Expanded photo enforcement signed into law in Illinois

| 6/2/2006

Illinois Gov. Rod Blagojevich has signed a bill into law authorizing local governments to use photo enforcement at traffic signals. The new law took effect May 20.

“Too many drivers think that running a red light isn’t a big deal or that they won’t get caught,” Blagojevich said in a written statement. “It is a big deal because it’s dangerous and now, with photo enforcement, they will get caught.”

The new law, previously HB4835, authorizes the counties of Cook, DuPage, Kane, Lake, Madison, McHenry, St. Clair and Will and in cities within those counties to post cameras at traffic lights. The city of Chicago already uses red light cameras.

The cameras snap pictures of red-light runners’ or speeders’ vehicles and license plates. A ticket is mailed to the vehicles’ owners, regardless who was driving at the time.

Violators will face up to a $100 fine. Anyone with five unpaid tickets on their record could have their driving privileges suspended.

Blagojevich also signed a bill authorizing the use of automated cameras at railroad crossings.

The new law, previously SB2865, is in response to a 2005 accident in Elmwood Park where a Metra train struck several vehicles caught on the tracks at the Grand Avenue crossing during rush hour. The wreck injured 16 people.

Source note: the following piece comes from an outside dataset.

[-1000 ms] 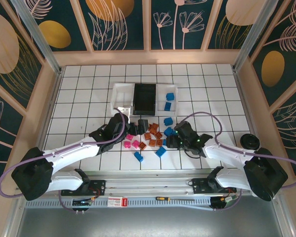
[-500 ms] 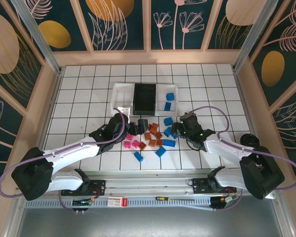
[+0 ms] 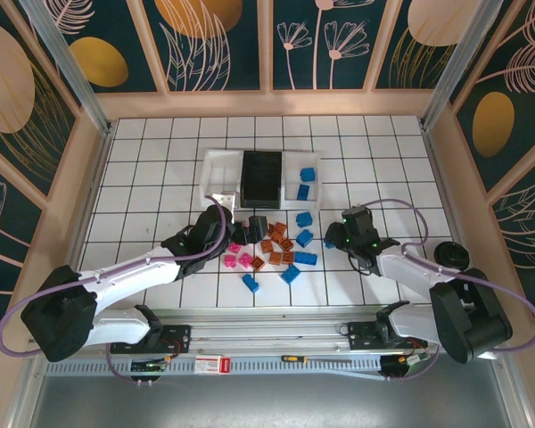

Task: Sort the legos into containers by color
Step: Move the lego to the center of the table, then pick up the lego from the center of the table.

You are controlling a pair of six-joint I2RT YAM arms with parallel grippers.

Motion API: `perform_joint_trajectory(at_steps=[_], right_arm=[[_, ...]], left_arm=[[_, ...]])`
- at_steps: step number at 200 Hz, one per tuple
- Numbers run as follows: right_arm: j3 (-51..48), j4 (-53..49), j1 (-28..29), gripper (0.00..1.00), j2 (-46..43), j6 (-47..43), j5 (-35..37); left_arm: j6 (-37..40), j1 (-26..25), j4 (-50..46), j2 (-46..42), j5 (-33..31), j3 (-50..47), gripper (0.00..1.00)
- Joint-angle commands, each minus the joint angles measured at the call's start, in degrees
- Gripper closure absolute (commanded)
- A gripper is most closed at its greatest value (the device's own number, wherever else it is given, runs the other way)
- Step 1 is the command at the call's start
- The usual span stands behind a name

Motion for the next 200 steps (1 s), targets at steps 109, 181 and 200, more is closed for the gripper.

Starting Jan. 1, 2007, local governments can use photo enforcement to crackdown on drivers who go around lowered crossing gates or stop on railroad tracks.

Violators will face a $250 fine or 25 hours of community service. Repeat offenders will face a $500 fine and at least a six-month suspension of vehicle registration.

The Illinois Department of Transportation will work with local governments to identify intersections and rail crossings where cameras should be installed.

One other photo enforcement effort signed into law prohibits the Illinois State Police from issuing photo-radar speeding tickets in areas outside of construction zones. Outside work areas, officers will be required to witness a speeding violation.

The new law, previously SB2650, is intended to clarify existing state law.

State Police photo enforcement vans use cameras and radar to nab speeders. The images capture the vehicle’s license plate, speed and the driver’s face. Tickets are then mailed to vehicle owners.

Two vans will hit the roads early this summer to monitor construction zones in the Chicago area. Another van will watch work areas elsewhere in the state.

The new law also requires that work-zone speeding tickets only be issued when workers were present. Authorities will have to prove at least one road worker was on duty before they could issue a ticket.

Speeders will face $375 fines. Repeat offenders will pay as much as $1,000 and the possibility of losing their licenses for 90 days.